> _Task to complete_: Every line below must be reproduced exactly; no pictures are to be included.

[Source material — start]

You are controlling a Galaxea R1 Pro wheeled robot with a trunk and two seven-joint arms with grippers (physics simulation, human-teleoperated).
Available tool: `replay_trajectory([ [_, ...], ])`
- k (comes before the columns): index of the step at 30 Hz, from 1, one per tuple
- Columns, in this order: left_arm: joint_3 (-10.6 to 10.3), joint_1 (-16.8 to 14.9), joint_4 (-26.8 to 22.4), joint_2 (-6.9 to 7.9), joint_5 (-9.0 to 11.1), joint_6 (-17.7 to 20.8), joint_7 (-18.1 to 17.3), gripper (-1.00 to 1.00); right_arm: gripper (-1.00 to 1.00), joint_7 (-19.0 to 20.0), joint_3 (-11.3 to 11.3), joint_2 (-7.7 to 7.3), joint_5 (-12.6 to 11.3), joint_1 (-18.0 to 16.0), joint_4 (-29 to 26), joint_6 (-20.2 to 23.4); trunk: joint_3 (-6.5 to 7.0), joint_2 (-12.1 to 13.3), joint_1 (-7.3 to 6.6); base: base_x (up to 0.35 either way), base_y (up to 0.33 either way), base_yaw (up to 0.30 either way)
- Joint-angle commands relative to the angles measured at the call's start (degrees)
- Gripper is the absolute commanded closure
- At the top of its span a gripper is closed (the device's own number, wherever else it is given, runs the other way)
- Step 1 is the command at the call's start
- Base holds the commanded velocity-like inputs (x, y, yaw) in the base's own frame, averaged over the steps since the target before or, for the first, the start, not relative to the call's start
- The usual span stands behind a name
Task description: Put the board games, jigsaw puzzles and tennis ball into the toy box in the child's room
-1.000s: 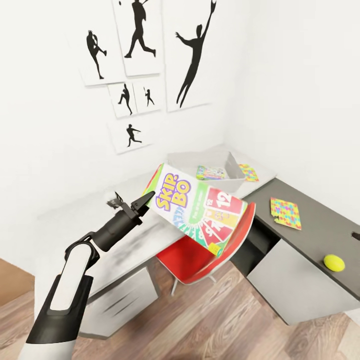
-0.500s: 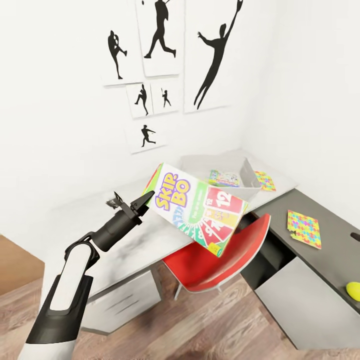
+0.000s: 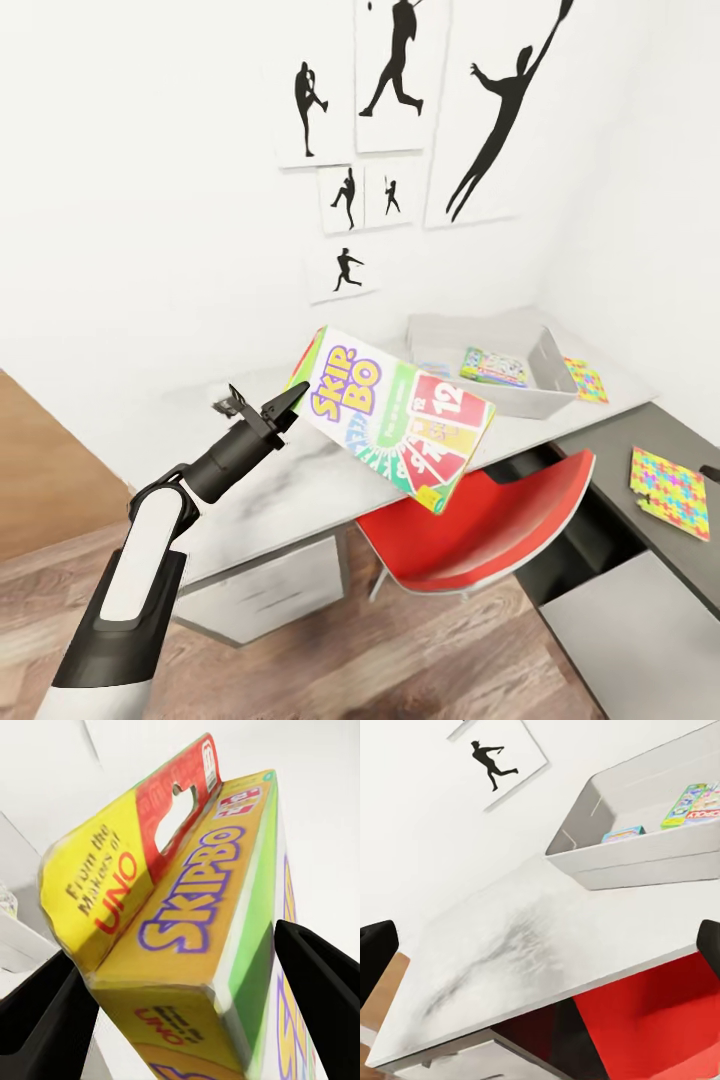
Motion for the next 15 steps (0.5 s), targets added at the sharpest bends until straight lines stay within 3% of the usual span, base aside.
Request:
replay_trajectory([
  [1, 0.05, -0.06, 0.02, -0.05, 0.49, 0.41, -0.03, 1.00, -1.00, 0.13, -0.07, -0.03, -0.05, -0.02, 0.00, 0.29, -0.10, -0.10, 0.03, 0.001, -0.002, 0.286],
  [7, 0.00, -0.06, 0.02, -0.07, 0.53, 0.41, -0.08, 1.00, -1.00, 0.13, -0.13, 0.00, -0.03, -0.02, 0.00, 0.32, -0.10, -0.10, 0.03, 0.013, -0.020, 0.203],
  [15, -0.11, -0.06, -0.01, -0.03, 0.57, 0.42, -0.21, 1.00, -1.00, 0.12, -0.17, -0.01, -0.02, -0.02, 0.00, 0.36, -0.10, -0.10, 0.03, 0.122, -0.181, 0.050],
])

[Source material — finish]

> _Response area_:
You are controlling a Galaxea R1 Pro wheeled robot with a trunk and two seven-joint arms with grippers (physics simulation, human-teleoperated).
Available tool: `replay_trajectory([ [_, ...], ])`
- k (comes before the columns): index of the step at 30 Hz, from 1, one per tuple
- Columns, in this order: left_arm: joint_3 (-10.6 to 10.3), joint_1 (-16.8 to 14.9), joint_4 (-26.8 to 22.4), joint_2 (-6.9 to 7.9), joint_5 (-9.0 to 11.1), joint_6 (-17.7 to 20.8), joint_7 (-18.1 to 17.3), gripper (-1.00 to 1.00); right_arm: gripper (-1.00 to 1.00), joint_7 (-19.0 to 20.0), joint_3 (-11.3 to 11.3), joint_2 (-7.7 to 7.3), joint_5 (-12.6 to 11.3), joint_1 (-18.0 to 16.0), joint_4 (-29 to 26), joint_6 (-20.2 to 23.4); trunk: joint_3 (-6.5 to 7.0), joint_2 (-12.1 to 13.3), joint_1 (-7.3 to 6.6); base: base_x (up to 0.35 either way), base_y (up to 0.33 either way), base_yaw (up to 0.30 either way)
- Joint-angle commands relative to the angles measured at the call's start (degrees)
- Gripper is the absolute commanded closure
- At the top of its span a gripper is closed (the device's own number, wherever else it is given, runs the other way)
- Step 1 is the command at the call's start
- Base holds the commanded velocity-like inputs (x, y, yaw) in the base's own frame, averaged over the steps since the target before or, for the first, the start, not relative to the call's start
- The usual span stands behind a name
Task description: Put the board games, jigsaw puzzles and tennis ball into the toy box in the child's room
-1.000s: 
-0.500s: 
+0.000s: 
Motion for the next 15 steps (0.5 s), targets added at the sharpest bends until straight lines stay within 3% of the usual span, base aside.
Request:
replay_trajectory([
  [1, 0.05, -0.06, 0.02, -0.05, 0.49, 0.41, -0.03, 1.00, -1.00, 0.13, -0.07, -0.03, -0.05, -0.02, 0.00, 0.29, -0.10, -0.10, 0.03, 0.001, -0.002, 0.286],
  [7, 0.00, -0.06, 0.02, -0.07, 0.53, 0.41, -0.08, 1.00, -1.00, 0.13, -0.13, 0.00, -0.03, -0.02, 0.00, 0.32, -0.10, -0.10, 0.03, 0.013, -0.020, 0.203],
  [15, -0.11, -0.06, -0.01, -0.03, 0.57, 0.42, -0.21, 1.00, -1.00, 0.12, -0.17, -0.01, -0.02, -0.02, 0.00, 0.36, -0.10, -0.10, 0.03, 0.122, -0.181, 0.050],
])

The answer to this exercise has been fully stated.